It’s been 7 months and 18 days…
Life after this loss could never have been imagined.
Constantly haunted with thoughts of him. Haunted, because it’s painful to have to live this way. You never get over it, you learn to live with it. And to say it’s unfair is hugely understated.
This unfair new reality is waking almost hourly throughout the night. Every night! The living nightmare continues into sleep and you wake startled by your dreams. A mental and physical darkness, reaching for your partner but they are not there to comfort you. Unfair is being too frightened to fall back to sleep.
All you want is to hold them and be held by them. It’s unfair.
Unfair that you never get to hear their voice in person! Unfair that you cannot feel their warm skin pressed gently to yours! Unfair that your haunted by the image of them lifeless when all you wanted was to hold them, kiss them and bring them back somehow! Unfair that they will never physically be in your presence again. You ache for their presence.
Unfair that everywhere you go are reminders of the perfect life you once shared with them. EVERYWHERE!
With everything you do they haunt your thoughts. Consumed is an understatement.

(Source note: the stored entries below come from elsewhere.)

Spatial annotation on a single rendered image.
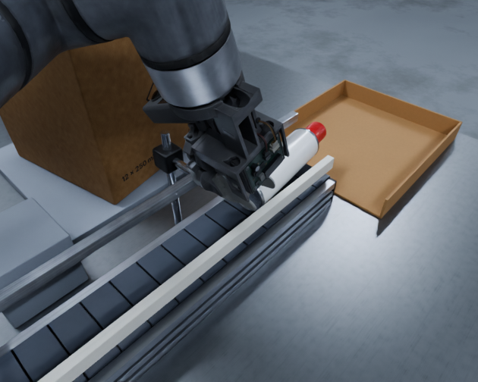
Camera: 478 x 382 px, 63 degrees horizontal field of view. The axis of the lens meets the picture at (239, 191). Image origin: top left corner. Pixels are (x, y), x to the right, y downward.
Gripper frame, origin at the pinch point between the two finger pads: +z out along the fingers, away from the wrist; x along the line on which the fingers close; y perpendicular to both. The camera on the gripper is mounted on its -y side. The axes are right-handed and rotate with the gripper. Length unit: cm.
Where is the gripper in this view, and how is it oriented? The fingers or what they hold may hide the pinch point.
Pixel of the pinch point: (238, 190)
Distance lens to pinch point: 51.0
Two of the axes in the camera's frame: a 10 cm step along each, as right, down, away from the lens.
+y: 7.3, 4.6, -5.1
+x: 6.4, -7.1, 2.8
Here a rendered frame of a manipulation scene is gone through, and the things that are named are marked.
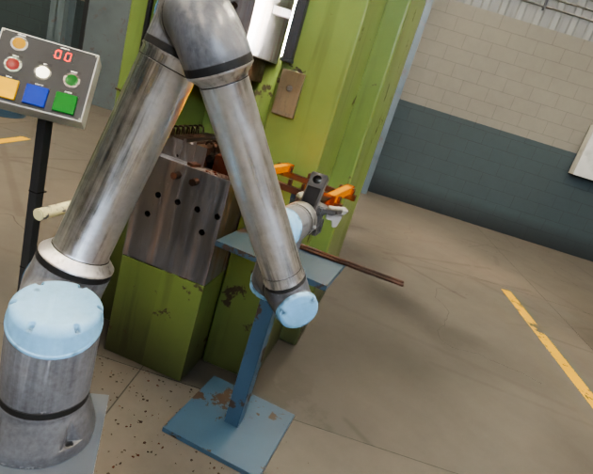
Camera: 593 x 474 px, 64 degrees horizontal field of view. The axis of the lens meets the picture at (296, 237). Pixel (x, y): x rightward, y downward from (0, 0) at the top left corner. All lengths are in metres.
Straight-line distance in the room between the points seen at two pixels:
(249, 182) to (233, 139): 0.08
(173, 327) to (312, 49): 1.24
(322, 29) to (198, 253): 0.97
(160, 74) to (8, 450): 0.69
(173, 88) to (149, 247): 1.18
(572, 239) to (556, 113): 2.01
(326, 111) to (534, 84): 6.44
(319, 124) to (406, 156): 5.96
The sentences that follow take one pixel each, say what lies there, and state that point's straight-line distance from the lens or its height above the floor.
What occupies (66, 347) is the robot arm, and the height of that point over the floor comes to 0.83.
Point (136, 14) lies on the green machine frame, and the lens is 2.21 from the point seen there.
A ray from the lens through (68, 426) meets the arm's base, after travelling 0.99.
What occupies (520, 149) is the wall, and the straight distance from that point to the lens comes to 8.16.
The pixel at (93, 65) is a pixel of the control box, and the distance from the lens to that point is 2.07.
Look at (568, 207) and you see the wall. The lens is 8.59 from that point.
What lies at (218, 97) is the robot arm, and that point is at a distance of 0.81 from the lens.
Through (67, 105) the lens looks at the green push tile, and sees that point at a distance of 2.00.
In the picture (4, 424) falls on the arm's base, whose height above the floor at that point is 0.66.
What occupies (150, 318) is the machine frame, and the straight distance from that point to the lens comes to 2.12.
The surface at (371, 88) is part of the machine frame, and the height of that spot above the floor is 1.39.
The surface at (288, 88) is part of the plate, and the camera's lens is 1.91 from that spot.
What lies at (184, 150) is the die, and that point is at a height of 0.95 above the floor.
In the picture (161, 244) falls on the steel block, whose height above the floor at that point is 0.57.
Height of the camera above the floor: 1.33
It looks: 18 degrees down
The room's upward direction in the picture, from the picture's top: 17 degrees clockwise

Longing that consumes and brings you to physically ache, your heart races riddled with anxiety. Avoiding particular places that once brought you so much joy. Avoiding the sweetest memories of your life past, because pain surrounds the thought that you will never have that experience again. Pain echoes with items they owned, places you both went to, activities you participated in.
Consumed is an understatement.
No concentration what so ever to get through daily jobs that were once second nature. Life around you falls apart completely and you’re left all alone to rebuild it, because no one has perspective or understanding on grief until they have lived it.
The fact is, the reality is, your mind grows use to living in a fog, use to living with sorrow, use to living with tears. It adjusts to this new reality so that you can seemingly function again. But you barely do.
Unfair that life as we knew it, love as we felt it was taken away.
Grief is torturously unfair, it is something that no one with a soul should ever have to experience. Pain that never leaves you, ruthless, unimaginable, brutal and unpredictable.
Out of grief your heart grows with compassion. Deep grief opens your mind to feel every experience deeper than before. You become patient, overly considerate and empathetic toward people around you.
The suffering you live with wouldn’t be wished upon anyone and in an effort to help heal your heart you find comfort in helping to heal others. To distract from your own pain and suffering you open yourself to other people’s suffering. You are now understanding on a level that only comes with experiencing grief.
There is a bittersweet beauty that comes out of being unfairly broken.